And that is precisely what happened in the real world. In the beginning, the prescription to look for ever new partners was supplemented with the concomitant prohibition to reject less desirable ones: the marital duty of the bourgeois couple is nothing compared to such compulsive sex. But precisely because the differences were so apparent and remained so because of the maintenance of the free market, and precisely because the happy few precisely therefore preferred the happy few, they were no longer prepared to descend to the lower regions of the pyramid. That is how emerged the so-called ‘inner circle’, where the chosen ones could occupy themselves with the chosen few. To the utter dissatisfaction of the wretched on the base, who so dearly wanted to gain access to the top of the pyramid. The call for collective property has always originated in the excluded ones*** In 1985 the conflict was settled in that the privileged closed the ranks, so that the excluded ones had to rely upon themselves.

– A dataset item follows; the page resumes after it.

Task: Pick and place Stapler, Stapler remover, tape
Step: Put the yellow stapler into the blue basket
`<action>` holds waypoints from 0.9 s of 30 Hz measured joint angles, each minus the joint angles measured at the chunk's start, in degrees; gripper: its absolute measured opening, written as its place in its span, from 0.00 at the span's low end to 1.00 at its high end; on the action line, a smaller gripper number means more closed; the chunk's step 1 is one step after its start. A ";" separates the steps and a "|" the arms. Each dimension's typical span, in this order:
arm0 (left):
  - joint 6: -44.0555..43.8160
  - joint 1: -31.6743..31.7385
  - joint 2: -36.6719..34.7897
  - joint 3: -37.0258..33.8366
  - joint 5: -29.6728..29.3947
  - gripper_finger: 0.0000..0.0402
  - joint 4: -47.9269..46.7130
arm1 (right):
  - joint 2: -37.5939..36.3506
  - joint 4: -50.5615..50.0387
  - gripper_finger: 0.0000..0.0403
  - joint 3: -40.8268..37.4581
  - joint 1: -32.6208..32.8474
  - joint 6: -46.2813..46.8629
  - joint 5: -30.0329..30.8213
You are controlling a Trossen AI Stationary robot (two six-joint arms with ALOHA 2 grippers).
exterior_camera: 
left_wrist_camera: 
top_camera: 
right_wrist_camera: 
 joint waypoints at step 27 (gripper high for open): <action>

The ideology had to be polished up accordingly. The idea of a world encompassing network of communes was replaced by the concept of a ‘Kleinfamiliengesellschaft’. And the falling apart of the commune in the ‘Kleinfamilie’ went hand in hand with the instalment of a hierarchy: in 1987, with the consent of 360 out of the 400 communards, the ‘monarchy’ was proclaimed. In 1988 Mühl married (!) Claudia Weissensteiner. Heir to the throne was their son Attila, born in 1985. The repressed patriarchy resurges in full regalia, of all places in precisely the commune that was set up to eradicate it once and for all! Similar phenomena can be observed in the other sex-factories of those times; think of the Bhagwan in Poonah.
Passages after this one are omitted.